Apple has leveraged its huge U.S. user base to push Pay, but has met resistance in Australia, Britain and Canada where banks are building their own products.

“Payments in general is such a complicated system with so many incumbent providers that revolutionary change like this was not going to happen very quickly,” said Joshua Gilbert, an analyst at First Annapolis Consulting.

The upshot: Apple has rolled out Pay in a dribble, adding countries and partners where it can – Hong Kong is expected to be added next – resulting in an uneven banking landscape with users and retail staff not always sure what will work and how.

In Britain, for example, $14 billion was spent via contactless cards last year, according to Windsor Holden, a Juniper Research analyst. That makes it harder to persuade people to take the extra step on their smartphone for the same checkout convenience.

“You have over 86 million contactless cards in circulation, you have to persuade Britons to register their cards to the (Apple Pay) service when they can already use them to make a contactless payment,” Holden said.

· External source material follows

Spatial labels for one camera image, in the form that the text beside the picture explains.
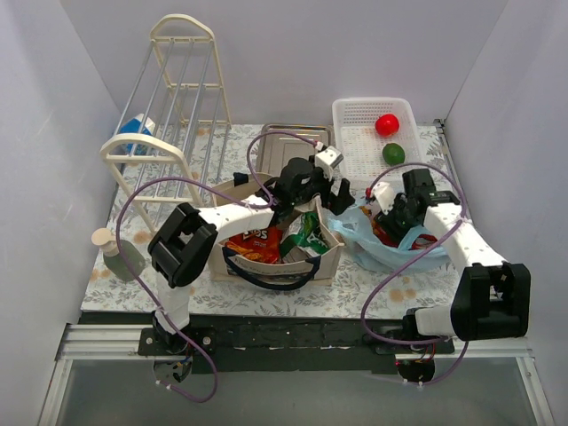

In Australia, where more than 60 percent of all card transactions are through contactless cards, reception has also been muted. A spokesman for one large retailer said he had seen “very little uptake of the payment option” in his sector. He didn’t want to be named as he was not authorized to speak publicly about the matter.

Diego Machuca, 32, banks with Apple Pay-holdout Commonwealth Bank, has an iPhone and is already “largely cashless”. He says Apple Pay is appealing, but he wouldn’t switch banks just to access that one feature. “Not over that. There’s too much work involved just for tap-and-go,” he told Reuters.

Three months after the China launch, users on online forums complained that using Apple Pay, even at popular fast-food outlets, was not as seamless as local services such as WeChat, Tencent’s messaging and mobile commerce phenomenon.

Nonetheless, Apple’s approach has spurred development in several markets where the mobile payments industry had previously not taken hold – giving it the jump on rivals Google’s Android Pay and Samsung Pay.

Android Pay only launched in the United States in March and in Britain last month for use on the latest model Android phones. Samsung Pay is available in three markets; China, South Korea and the United States.